We can’t tell a “single story”

So, I watch Ted Talks from time to time. One of them caught my eye recently, and I decided to share it with y’all. It’s called “The danger of a single story” by Chimamanda Ngozi Adichie.

Toward the beginning, she mentions how:

“All my characters were White and blue-eyed. They played in the snow. They ate apples. And they talked a lot about the weather, how lovely it was that the sun had come out… Despite the fact that I lived in Nigeria. I had never been outside Nigeria. We didn’t have snow. We ate mangoes. And we never talked about the weather because there was no need to.”

Now, I’ve had a similar story in a way. Most characters I grew up with were heterosexual and White. Many had the “difficult” choice of choosing between a best friend and someone they had just met. They all came from the same two kinds of families: dead or broken from divorce.

They were different yet their core was about the same. If I took away their places, names, and battles, and explained them as plainly as possible… Would I have been able to tell the difference?

However, the world is—in fact—filled with differences in every corner. Not everyone is the same. But our bookshelves don’t reflect that.

Some stories are different and all we have. They form our entire thought processes about that one major difference, whether it be a sexuality or culture or something else. There’s no other representation to tell us otherwise. We have no other exposure.

We only have that single story to explain all of it.

Chimamanda goes on to mention that:

“The consequence of a single story is this: it robs people of dignity. It makes our recognition of our equal humanity difficult. It emphasized how we are different rather than how we are similar.”

It’s hard to believe that someone is similar if you never hear about them. Most commercials depict all of Africa as underdeveloped when that’s not true. The media puts a bad light on all Mexicans, but that’s not completely true either. But what tells us otherwise?

Stories—the words we hear—shape our thoughts.

Instead of keeping an open mind, sometimes we all rush to the front and say, “No! That’s not how it is! I heard—”

Having representation in the stories we tell—in the books we read—is important. It helps us grow and understand the world a bit more. That’s why I try to go out of my way to read more stories that are different than the ones I’ve always heard. More LGBTQIA+ characters. More races. More cultures.

We have a lot of stories around us that we don’t know they exist.

But if we can find and publish more representation, we can open our eyes to new possibilities and similarities.


“When we reject the single story, when we realize that there is never a single story about any place, we regain a kind of paradise.”

—Chimamanda Ngozi Adichie

6 thoughts on “We can’t tell a “single story”

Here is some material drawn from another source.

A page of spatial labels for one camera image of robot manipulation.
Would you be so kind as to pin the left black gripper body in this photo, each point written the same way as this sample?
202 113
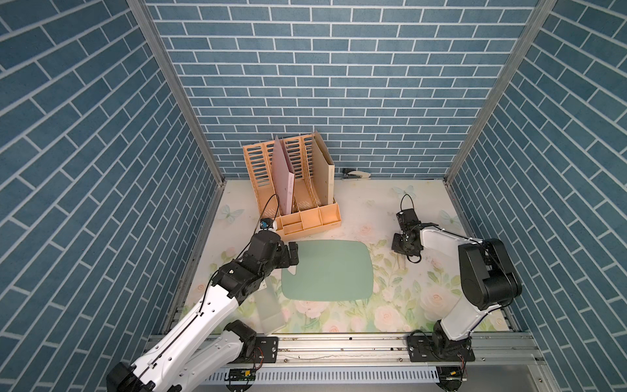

  1. There is an interesting balance here between the opinion of the author, who says authors should tell more stories than their own, and a certain loud and controlling segment of the population who says a writer may not under any circumstance tell any story but their own and “cancels” anyone who attempts to do otherwise.

    I prefer a world in which Ms. Adiche’s opinion reigns supreme, but right now that is most definitely not the case.

    Liked by 1 person

    1. Yeah. I’ve seen the debate about it online a lot recently. As long as the writer does their research (and so many writers research) without meaning any harm, I don’t mind.

      I prefer Adichie’s opinion as well.